I didn't say anything. Oh, I felt all of the tension and pressure and direction he intended. But I was able to practice what I have learned, that time. I already had a plan for myself during the cookout---Difficult Child wasn't going to get me aside and talk about "how things are going?" I have a bad habit of wanting to do that, so I can maybe feel better...feel worse...have some control...need to know. I had decided I wasn't going to even go there. That's how I get hooked.

So, because of that plan, I was able to say nothing, this time.

And then, lo and behold, Difficult Child said, well, I've got a couple of extra jobs working on cars with my boss and I'm hoping I can get enough with my paycheck that i won't have to borrow any money.

And still I didn't say anything.

And then husband said: Well, I have two stumps that need to be dug out. Do you want to do that, and I'll pay you? (mind you, this is my husband, his stepdad).

I said nothing.

Difficult Child said: Well, yeah. I'll do that. How much?

husband said: How much will you charge?

Difficult Child said: I don't know.

husband said: How about $50?

Then my easy child broke in and said, Difficult Child, how much would a company charge to do this? (not minding his own business, you see).

I said nothing.

Difficult Child said: I have no idea.

husband said: Well, how much do you want?

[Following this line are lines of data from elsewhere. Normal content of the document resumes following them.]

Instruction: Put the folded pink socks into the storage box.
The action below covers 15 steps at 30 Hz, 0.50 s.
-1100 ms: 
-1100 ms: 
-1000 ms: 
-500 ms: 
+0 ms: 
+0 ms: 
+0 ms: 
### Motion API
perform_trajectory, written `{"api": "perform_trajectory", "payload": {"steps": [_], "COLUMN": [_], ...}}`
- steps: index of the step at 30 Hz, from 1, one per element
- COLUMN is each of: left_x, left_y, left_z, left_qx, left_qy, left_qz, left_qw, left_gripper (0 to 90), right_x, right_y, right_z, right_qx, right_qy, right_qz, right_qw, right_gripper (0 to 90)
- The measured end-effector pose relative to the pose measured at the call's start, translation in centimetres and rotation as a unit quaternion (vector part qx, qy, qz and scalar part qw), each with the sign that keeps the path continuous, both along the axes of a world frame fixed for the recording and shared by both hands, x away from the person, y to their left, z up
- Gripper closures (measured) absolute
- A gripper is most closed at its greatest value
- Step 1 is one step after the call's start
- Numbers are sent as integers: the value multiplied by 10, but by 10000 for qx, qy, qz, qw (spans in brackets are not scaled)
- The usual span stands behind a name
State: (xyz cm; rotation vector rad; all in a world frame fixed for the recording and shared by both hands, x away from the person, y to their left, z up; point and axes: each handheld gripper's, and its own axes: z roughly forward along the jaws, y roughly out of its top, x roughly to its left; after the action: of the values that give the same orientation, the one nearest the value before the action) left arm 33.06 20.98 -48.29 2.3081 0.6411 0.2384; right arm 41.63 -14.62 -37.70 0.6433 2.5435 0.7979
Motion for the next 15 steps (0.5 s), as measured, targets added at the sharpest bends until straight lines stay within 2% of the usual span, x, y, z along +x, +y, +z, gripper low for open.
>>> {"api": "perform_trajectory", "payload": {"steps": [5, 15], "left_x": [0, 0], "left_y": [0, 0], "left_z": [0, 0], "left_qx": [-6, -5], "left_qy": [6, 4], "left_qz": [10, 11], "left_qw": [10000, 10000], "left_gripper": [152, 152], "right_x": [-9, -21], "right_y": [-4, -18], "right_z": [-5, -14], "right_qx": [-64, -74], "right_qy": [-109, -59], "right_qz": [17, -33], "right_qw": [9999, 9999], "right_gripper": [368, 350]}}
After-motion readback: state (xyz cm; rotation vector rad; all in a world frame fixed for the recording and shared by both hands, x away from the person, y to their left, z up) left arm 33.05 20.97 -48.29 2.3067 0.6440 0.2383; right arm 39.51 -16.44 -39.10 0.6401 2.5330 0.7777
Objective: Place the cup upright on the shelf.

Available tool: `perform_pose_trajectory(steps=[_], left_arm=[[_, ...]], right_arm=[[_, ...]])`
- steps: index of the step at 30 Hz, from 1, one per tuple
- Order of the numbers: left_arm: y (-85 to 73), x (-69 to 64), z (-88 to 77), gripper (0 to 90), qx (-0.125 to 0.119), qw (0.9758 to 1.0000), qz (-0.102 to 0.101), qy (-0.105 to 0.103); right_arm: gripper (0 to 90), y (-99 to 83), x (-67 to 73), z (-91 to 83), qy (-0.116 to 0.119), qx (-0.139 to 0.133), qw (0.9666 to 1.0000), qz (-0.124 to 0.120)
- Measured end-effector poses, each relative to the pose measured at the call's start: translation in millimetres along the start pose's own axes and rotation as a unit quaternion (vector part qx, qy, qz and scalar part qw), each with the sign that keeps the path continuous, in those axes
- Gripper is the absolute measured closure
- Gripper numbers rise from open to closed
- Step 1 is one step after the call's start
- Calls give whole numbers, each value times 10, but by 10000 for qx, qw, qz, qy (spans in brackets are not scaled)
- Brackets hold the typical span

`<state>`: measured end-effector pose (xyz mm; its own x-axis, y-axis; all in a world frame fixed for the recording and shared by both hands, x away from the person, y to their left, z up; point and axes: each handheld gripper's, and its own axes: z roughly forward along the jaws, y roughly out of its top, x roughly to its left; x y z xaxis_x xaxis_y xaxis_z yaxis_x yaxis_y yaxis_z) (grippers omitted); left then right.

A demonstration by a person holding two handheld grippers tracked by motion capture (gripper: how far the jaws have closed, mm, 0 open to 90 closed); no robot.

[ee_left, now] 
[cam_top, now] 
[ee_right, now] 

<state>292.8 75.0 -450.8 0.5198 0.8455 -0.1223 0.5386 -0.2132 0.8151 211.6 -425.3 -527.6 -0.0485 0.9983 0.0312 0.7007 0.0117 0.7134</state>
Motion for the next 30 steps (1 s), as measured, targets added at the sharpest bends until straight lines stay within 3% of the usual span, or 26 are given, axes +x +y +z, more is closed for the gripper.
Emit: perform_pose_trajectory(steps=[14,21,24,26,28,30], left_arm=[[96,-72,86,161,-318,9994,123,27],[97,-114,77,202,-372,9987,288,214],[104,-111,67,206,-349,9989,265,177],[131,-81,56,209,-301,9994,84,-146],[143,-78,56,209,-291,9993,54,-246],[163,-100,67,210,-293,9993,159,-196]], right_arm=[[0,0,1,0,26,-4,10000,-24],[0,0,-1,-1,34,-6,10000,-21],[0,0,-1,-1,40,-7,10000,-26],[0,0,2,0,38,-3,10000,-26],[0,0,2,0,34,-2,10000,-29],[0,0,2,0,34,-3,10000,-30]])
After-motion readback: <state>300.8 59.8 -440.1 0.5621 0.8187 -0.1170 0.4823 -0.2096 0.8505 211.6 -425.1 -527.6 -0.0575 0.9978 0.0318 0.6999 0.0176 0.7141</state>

Difficult Child sheepishly said: How about $100.

husband said: No. Too much.

Back and forth. They agreed on $75.

I didn't have to do one single thing. And without my acting, a boundary was set. Difficult Child knows that he can get $75 extra right here. After the work is done. I don't have to think any more about should I help? What should I say? After all...yada, yada, yada.

Let go and Let God. God works through other people all the time. This time I watched him work without doing anything.

It is truly amazing to learn a new way of behaving, and then, having a chance to practice it...and then, actually being able to carry it all the way through, and then, watching the new solution emerge. A much healthier solution. It reinforces me to continue to stay the course, of working on myself.

Momentum. It's an amazing thing.
 

AppleCori

Well-Known Member
SS--

I'm sorry that you are going through this with your son again.

My point about the cars was to point out how frivolous his complaints sound. Even if you had paid for both his and his sister's vehicles, it would be almost impossible for both cars to be exactly the same in value, looks, etc.

And he wants reparations????

Gimme a break!

COM--

Wow. I am so impressed with your Difficult Child's progress!

Your hubby is helping to teach him a valuable lesson--you need money, you work for it. Your default position is not to 'borrow' money (borrow means not having to pay it back in Difficult Child speak). And your Difficult Child may just be ready to internalize that lesson!